Caption: Dpb11-coated anaphase bridges activate the NoCut checkpoint to delay cytokinesis (Germann et al, 2014).

Lisby Lab website: https://www1.bio.ku.dk/english/research/fg/transkription/ 


Gallina, I., C. Colding, P. Henriksen, P. Beli, K. Nakamura et al., 2015 Cmr1/WDR76 defines a nuclear genotoxic stress body linking genome integrity and protein quality control. Nat Commun 6: 6533.

Germann, S. M., V. Schramke, R. T. Pedersen, I. Gallina, N. Eckert-Boulet et al., 2014 TopBP1/Dpb11 binds DNA anaphase bridges to prevent genome instability. J Cell Biol 204: 45-59.

Pedersen, R. T., T. Kruse, J. Nilsson, V. H. Oestergaard and M. Lisby, 2015 TopBP1 is required at mitosis to reduce transmission of DNA damage to G1 daughter cells. J Cell Biol 210: 565-582.

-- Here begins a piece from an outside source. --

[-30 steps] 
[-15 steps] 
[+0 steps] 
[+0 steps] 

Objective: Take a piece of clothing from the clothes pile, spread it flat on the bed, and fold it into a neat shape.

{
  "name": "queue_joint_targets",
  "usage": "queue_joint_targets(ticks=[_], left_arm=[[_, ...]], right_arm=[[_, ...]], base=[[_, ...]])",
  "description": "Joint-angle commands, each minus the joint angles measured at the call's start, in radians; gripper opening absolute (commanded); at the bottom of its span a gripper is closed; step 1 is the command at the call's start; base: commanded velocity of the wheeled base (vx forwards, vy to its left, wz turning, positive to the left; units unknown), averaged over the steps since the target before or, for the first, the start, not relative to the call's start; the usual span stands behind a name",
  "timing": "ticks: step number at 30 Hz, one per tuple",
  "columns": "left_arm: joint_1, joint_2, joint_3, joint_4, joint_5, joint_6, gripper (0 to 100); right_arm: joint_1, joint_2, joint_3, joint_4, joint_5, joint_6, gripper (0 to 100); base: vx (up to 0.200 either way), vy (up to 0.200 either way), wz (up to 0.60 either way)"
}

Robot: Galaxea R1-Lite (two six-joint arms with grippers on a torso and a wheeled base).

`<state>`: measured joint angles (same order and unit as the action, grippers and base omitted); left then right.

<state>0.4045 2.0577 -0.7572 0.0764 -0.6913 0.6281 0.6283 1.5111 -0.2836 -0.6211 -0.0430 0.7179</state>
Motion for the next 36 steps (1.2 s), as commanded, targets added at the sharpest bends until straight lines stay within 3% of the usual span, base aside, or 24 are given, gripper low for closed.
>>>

Silva, S., V. Altmannova, S. Luke-Glaser, P. Henriksen, I. Gallina et al., 2016 Mte1 interacts with Mph1 and promotes crossover recombination and telomere maintenance. Genes Dev 30: 700-717.

Symington, L. S., R. Rothstein and M. Lisby, 2014 Mechanisms and regulation of mitotic recombination in Saccharomyces cerevisiae. Genetics 198: 795-835.